WHAT THE TASK REQUIRES » Determine the number of lines in the listing below that hold the word "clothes". Write the number alone.

SUPPLIED DATA »
== Segment start ==

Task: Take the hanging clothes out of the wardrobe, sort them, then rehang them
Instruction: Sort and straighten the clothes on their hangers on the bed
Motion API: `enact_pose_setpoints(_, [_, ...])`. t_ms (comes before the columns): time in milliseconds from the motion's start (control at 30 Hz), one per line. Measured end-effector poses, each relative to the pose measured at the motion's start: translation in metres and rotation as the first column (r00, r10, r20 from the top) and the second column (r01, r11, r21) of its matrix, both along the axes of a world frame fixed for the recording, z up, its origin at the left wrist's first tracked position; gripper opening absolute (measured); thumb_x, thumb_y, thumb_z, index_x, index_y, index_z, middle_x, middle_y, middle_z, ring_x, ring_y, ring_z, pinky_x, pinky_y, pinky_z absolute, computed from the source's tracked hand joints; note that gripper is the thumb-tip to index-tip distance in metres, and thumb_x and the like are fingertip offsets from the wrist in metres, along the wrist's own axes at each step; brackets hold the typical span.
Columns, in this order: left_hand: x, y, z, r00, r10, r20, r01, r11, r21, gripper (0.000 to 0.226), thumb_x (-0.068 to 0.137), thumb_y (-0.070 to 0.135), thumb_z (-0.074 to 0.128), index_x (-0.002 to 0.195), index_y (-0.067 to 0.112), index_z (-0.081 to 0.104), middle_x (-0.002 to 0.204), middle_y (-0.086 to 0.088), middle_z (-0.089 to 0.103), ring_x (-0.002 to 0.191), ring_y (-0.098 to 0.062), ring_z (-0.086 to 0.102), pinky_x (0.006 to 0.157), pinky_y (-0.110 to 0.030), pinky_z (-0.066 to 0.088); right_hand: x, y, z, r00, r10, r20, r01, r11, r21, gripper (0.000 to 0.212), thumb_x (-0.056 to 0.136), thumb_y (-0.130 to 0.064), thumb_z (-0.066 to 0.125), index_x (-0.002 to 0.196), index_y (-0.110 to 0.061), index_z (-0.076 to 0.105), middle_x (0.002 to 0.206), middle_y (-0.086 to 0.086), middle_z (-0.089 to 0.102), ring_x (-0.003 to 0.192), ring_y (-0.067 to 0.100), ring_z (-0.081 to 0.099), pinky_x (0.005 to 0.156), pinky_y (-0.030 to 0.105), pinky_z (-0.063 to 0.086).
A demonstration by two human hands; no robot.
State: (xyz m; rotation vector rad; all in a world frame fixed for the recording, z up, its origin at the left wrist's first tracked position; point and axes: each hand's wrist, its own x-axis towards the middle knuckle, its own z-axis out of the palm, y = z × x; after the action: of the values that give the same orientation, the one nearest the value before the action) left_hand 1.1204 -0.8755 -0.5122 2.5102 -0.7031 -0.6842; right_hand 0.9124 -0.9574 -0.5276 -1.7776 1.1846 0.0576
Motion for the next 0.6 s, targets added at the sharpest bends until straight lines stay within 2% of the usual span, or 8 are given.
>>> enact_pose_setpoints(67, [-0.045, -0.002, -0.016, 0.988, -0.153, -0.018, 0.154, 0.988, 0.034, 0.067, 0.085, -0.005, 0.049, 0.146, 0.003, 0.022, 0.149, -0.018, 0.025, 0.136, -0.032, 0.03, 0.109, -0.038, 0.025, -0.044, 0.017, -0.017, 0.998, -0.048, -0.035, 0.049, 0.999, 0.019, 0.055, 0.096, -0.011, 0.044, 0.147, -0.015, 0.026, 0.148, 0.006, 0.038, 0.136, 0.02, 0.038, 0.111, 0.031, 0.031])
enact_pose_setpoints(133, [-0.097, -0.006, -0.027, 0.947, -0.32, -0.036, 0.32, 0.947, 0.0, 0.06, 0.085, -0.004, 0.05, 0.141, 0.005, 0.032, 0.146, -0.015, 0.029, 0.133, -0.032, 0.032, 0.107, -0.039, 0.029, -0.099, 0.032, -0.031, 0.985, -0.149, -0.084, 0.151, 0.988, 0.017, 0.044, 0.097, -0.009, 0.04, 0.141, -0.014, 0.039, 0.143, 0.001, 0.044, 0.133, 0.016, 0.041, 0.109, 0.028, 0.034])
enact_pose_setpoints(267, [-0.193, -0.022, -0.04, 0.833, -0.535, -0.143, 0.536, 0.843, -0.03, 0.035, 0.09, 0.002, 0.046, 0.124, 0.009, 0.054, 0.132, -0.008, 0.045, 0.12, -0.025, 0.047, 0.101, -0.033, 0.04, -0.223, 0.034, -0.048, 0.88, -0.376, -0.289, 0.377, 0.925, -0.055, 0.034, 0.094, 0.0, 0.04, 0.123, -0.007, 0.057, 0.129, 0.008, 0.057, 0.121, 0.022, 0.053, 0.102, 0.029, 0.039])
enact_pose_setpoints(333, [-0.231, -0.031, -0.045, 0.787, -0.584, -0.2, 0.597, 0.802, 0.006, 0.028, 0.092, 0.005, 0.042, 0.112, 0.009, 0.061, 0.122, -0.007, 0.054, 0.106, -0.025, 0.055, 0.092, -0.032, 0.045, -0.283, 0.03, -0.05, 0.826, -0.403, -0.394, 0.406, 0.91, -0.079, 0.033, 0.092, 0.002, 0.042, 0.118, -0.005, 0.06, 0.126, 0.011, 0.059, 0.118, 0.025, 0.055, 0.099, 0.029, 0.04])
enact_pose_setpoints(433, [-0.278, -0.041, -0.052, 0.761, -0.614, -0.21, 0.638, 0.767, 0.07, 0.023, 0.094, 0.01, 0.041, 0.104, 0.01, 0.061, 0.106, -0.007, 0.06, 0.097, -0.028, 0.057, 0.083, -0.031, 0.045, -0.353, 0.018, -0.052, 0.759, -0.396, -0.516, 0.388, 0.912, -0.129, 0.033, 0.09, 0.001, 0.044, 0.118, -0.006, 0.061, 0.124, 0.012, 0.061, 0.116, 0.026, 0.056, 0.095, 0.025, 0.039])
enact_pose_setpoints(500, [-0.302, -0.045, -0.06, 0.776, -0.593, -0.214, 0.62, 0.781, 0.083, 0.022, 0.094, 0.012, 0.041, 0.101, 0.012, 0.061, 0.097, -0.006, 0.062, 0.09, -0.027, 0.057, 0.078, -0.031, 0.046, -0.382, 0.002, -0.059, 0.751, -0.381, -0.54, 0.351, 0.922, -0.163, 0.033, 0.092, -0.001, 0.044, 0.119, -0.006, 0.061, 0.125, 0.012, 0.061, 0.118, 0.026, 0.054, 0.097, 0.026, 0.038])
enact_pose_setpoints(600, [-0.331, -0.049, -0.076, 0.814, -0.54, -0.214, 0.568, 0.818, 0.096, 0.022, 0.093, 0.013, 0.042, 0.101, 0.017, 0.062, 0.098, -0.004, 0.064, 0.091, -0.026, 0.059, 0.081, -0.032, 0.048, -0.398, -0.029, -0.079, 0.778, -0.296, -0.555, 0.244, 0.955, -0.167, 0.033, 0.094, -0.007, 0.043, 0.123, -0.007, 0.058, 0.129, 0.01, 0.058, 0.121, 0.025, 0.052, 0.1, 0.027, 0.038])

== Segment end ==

RESULT » 2